## Task to complete
Extract each line of the records below that contains the word "comes".

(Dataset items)
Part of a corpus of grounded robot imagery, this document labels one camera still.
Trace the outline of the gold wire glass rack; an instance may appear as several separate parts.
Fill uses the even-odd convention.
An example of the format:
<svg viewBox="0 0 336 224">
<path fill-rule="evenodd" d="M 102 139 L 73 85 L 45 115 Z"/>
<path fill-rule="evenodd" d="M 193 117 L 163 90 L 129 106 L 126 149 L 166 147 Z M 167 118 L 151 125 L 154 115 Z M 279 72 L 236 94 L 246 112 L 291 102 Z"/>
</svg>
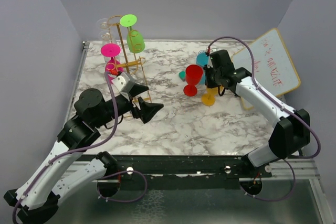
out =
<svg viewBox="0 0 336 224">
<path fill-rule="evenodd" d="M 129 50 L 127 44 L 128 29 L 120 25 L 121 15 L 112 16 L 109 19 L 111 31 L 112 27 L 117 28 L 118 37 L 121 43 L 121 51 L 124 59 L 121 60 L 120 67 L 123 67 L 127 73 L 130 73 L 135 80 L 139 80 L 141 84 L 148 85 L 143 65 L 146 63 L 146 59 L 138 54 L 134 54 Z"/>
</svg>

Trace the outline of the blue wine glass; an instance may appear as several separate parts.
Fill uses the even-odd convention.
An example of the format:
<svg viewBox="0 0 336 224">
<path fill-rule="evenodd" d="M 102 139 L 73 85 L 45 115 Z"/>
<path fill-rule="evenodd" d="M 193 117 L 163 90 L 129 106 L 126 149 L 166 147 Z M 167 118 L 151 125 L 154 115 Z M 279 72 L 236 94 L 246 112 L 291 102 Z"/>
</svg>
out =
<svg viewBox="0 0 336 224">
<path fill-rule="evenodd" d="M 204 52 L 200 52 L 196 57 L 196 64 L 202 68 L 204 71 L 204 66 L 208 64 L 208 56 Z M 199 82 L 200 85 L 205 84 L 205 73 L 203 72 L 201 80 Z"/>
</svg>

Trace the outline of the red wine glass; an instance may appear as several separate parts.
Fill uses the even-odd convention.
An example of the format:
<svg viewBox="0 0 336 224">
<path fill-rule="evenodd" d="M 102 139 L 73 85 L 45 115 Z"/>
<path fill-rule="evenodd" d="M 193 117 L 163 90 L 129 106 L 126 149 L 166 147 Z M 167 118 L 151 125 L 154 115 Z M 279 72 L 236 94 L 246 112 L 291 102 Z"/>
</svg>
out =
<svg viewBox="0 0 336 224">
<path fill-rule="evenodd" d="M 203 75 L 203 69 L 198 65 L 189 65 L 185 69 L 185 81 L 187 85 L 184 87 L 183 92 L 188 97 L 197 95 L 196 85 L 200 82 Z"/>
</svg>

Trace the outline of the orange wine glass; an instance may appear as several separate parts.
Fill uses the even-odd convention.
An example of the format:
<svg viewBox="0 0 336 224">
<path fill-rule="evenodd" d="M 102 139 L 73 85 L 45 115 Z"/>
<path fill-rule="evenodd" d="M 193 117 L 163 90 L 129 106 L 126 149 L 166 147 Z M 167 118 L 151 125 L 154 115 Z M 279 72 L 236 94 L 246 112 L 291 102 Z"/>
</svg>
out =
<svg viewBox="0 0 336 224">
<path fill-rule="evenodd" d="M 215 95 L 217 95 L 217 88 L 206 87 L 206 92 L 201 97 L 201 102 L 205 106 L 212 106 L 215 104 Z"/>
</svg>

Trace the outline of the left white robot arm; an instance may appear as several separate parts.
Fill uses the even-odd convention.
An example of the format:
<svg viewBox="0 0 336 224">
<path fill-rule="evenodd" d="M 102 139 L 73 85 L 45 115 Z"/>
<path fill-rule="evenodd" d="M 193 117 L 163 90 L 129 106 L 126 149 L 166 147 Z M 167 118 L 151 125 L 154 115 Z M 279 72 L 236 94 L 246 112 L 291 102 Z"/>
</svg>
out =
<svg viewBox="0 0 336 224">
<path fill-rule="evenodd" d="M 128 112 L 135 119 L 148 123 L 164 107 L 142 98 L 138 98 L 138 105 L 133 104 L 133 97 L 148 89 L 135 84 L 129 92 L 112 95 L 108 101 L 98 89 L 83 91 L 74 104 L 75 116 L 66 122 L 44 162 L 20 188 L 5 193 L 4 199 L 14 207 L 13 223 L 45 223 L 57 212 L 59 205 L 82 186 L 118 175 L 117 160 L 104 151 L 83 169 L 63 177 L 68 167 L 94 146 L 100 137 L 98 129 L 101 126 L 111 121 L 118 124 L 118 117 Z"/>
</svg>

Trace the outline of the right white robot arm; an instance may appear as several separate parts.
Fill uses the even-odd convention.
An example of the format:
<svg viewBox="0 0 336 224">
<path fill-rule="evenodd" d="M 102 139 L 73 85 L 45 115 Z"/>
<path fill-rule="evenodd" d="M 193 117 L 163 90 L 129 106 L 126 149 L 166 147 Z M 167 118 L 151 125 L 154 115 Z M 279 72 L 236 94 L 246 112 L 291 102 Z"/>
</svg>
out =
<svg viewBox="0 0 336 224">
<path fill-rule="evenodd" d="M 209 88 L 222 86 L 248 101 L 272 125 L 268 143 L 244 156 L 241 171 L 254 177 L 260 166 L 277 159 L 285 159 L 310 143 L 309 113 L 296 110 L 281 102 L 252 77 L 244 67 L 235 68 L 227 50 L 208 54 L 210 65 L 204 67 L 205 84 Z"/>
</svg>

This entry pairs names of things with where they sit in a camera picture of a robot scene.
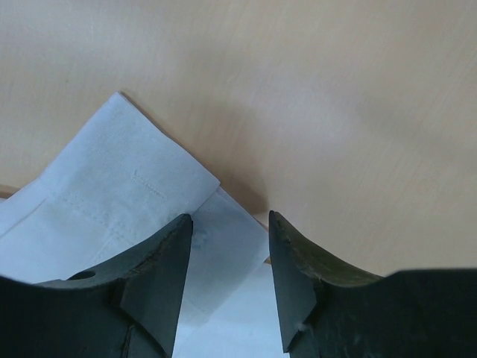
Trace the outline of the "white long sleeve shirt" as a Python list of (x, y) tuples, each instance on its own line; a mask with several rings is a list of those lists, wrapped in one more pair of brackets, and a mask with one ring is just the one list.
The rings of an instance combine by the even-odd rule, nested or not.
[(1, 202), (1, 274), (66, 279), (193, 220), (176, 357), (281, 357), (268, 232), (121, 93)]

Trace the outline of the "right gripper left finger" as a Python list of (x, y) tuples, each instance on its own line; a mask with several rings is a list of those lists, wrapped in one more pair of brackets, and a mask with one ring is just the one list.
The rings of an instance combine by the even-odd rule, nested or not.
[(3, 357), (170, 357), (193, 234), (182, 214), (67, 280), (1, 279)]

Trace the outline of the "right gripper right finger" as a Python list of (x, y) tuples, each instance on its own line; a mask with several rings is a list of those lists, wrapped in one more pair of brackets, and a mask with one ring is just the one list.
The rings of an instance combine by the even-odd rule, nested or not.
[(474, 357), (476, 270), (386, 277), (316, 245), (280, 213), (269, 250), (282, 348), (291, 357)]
--
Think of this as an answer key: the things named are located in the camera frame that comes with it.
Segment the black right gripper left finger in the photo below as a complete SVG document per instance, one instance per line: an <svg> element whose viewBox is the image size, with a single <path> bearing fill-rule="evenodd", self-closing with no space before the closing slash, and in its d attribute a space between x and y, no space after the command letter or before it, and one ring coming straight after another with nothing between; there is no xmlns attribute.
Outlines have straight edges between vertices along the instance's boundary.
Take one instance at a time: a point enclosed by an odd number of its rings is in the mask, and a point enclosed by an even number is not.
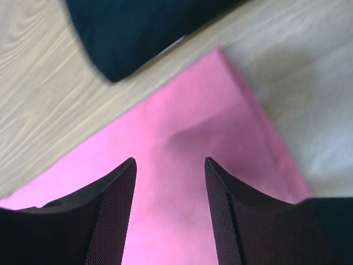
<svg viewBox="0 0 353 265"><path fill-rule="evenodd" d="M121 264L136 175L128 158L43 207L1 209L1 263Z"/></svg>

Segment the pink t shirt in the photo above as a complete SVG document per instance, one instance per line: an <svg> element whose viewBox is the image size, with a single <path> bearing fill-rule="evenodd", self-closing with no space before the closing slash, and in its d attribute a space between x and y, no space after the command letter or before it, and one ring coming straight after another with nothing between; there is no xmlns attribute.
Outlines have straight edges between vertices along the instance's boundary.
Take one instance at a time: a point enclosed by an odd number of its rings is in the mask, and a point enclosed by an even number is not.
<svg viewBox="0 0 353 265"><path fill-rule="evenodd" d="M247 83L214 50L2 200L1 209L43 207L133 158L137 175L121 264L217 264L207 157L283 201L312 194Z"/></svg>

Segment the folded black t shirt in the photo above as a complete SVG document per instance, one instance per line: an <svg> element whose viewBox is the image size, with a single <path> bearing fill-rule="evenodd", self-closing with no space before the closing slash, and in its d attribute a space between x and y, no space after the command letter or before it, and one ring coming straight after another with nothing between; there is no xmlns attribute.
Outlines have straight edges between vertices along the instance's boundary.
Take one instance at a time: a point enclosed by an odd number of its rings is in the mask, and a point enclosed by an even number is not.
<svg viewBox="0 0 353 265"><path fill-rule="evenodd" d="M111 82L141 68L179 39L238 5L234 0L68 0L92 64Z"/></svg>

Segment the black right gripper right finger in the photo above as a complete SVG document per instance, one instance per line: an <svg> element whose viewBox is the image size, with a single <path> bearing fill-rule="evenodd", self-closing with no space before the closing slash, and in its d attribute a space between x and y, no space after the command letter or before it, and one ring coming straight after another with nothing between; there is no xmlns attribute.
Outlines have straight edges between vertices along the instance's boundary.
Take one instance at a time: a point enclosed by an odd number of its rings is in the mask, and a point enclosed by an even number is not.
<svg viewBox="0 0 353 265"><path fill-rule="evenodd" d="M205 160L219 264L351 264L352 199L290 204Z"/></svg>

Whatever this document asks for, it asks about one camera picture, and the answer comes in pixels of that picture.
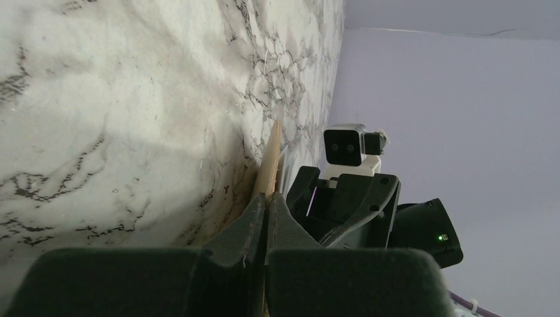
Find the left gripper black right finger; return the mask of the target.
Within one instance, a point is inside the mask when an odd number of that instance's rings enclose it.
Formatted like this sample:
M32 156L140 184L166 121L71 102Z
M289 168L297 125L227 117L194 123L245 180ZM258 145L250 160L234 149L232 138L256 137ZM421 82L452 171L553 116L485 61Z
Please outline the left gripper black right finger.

## Response
Think of this as an answer key: the things named are located in the camera frame that comes with it.
Whatever this document asks for, it asks about one camera picture, and the answer comes in pixels of that picture.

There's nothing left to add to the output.